A l'étranger, où les problèmes de sécurité étaient
totalement absents, seuls 25% des Irakiens se sont inscrits sur les listes.
Tous ces éléments indiquent qu'en réalité, moins de
la moitié des Irakiens, voire même moins d'un tiers sont allés
voter.
Les chaînes de télé ont
filmé 5 bureaux de vote dans tout l'Irak
«Un exemple de démocratie»
affirment a contrario les grands médias. Mais aucun journaliste indépendant
n'a pu se rendre hors de certains quartiers de Bagdad, de Bassora et du
Kurdistan irakien. Ce qui les rend complètement dépendants des
informations de l'armée américaine et des partis pro-occupation.

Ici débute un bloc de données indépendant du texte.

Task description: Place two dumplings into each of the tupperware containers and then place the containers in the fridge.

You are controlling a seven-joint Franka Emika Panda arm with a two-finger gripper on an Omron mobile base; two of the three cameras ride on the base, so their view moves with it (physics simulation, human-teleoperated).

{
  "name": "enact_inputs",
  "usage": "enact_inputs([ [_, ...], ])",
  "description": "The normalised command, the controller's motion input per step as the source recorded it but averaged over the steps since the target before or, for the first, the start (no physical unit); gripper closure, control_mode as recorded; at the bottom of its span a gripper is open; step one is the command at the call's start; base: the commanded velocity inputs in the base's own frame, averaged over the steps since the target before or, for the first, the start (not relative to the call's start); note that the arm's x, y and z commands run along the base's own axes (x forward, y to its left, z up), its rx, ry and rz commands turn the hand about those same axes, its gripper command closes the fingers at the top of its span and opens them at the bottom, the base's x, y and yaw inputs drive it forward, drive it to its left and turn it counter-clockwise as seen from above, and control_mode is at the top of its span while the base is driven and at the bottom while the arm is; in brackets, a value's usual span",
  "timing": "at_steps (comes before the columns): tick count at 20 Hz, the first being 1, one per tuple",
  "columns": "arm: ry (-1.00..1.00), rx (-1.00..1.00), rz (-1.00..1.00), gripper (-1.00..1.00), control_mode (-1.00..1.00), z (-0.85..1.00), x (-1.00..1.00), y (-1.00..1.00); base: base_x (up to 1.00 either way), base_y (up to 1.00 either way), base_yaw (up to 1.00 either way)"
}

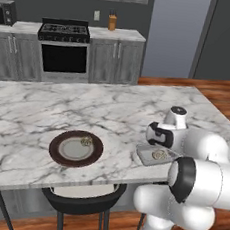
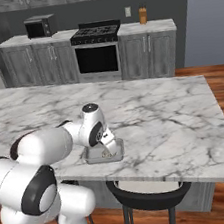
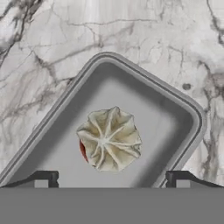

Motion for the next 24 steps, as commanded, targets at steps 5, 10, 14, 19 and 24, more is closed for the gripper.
enact_inputs([
  [5,-0.09,-0.03,0.37,-1.0,-1.0,1.0,-0.65,-0.01,0.0,0.0,0.0],
  [10,-0.03,-0.06,0.64,-1.0,-1.0,0.68,-0.42,0.38,0.0,0.0,0.0],
  [14,-0.4,-0.01,0.43,-1.0,-1.0,0.38,-0.11,0.85,0.0,0.0,0.0],
  [19,-0.18,-0.01,0.33,-1.0,-1.0,0.27,0.0,1.0,0.0,0.0,0.0],
  [24,0.06,-0.15,0.07,-1.0,-1.0,0.17,0.02,1.0,0.0,0.0,0.0],
])
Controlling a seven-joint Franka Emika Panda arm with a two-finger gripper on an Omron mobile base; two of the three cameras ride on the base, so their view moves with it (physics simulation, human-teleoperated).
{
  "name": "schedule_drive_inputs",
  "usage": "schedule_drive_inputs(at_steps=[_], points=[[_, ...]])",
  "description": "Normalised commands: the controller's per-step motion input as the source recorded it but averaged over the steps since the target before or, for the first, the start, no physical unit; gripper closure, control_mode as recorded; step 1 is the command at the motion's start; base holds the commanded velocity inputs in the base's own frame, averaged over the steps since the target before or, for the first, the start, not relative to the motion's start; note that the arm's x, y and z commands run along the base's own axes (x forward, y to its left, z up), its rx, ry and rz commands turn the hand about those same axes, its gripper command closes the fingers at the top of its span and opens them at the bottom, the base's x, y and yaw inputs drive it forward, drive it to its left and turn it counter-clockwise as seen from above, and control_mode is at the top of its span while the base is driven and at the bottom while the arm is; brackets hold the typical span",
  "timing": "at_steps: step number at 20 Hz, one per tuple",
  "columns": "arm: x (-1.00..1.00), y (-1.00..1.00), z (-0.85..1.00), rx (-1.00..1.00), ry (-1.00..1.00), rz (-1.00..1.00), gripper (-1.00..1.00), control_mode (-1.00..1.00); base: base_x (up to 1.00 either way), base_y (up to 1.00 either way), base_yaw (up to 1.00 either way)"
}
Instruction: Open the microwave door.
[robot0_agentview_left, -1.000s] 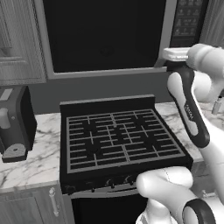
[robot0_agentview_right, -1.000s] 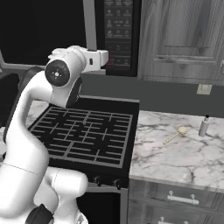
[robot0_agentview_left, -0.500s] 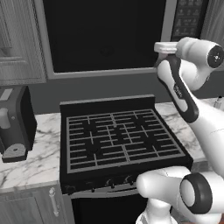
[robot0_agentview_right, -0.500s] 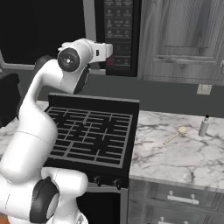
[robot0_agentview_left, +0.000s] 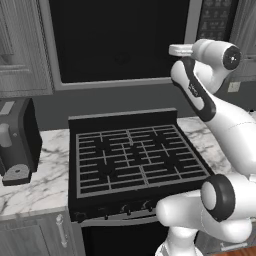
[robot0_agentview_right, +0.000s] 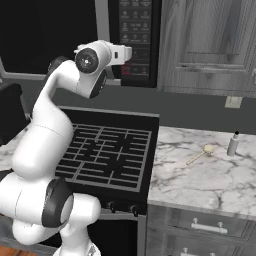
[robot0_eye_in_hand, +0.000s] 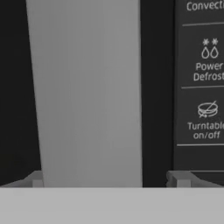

Les grandes chaînes de télé n'ont d'ailleurs été
autorisées à filmer que devant... 5 bureaux de vote dans tout
l'Irak. Quatre des cinq se trouvaient dans des régions à majorité
chiite du Sud où la participation était plus importante.
Un semblant de mission internationale de contrôle a été
mise sur pied: elle comprenait... 20 experts internationaux (à titre
de comparaison, 2.400 observateurs ont été envoyés en Ukraine
pour les dernières élections). Pourtant, les grands médias
osent annoncer que «peu de fraudes
ont été constatées par les observateurs».
Enfin, l'immense majorité des candidats
étaient inconnus des électeurs car les partis ne les avaient
pas rendus publics. D'autre part, «les
bulletins étaient si compliqués que même Jalal Talabani,
le dirigeant kurde, a dû recevoir un briefing pour savoir comment
l'utiliser» affirme Salim Lone. Autrement
dit, même ceux qui ont voté ne savent pas exactement pour qui
ils ont voté et encore moins souvent pour quel programme.
Quel pouvoir pour les élus?
Quel sera le pouvoir réel de ceux qui recevront le titre de ministres
en Irak? Pratiquement aucun. «Ils
n'ont pas le contrôle sur le pétrole, aucune autorité sur
les rues de Bagdad, pas d'armée opérationnelle et de police
loyale. Leur seul pouvoir est celui de l'armée américaine»
affirme le journaliste Robert Fisk.
Ceux qui auront voté en pensant donner le pouvoir à un gouvernement
irakien qui améliorera leurs conditions et obtiendra le départ
des troupes US, en seront pour leurs frais. Les mois qui viendront le
démontreront. Car rien n'indique que leur situation matérielle
s'améliorera et que les Marines quitteront l'Irak d'eux-mêmes:
16 bases militaires américaines sont déjà en construction.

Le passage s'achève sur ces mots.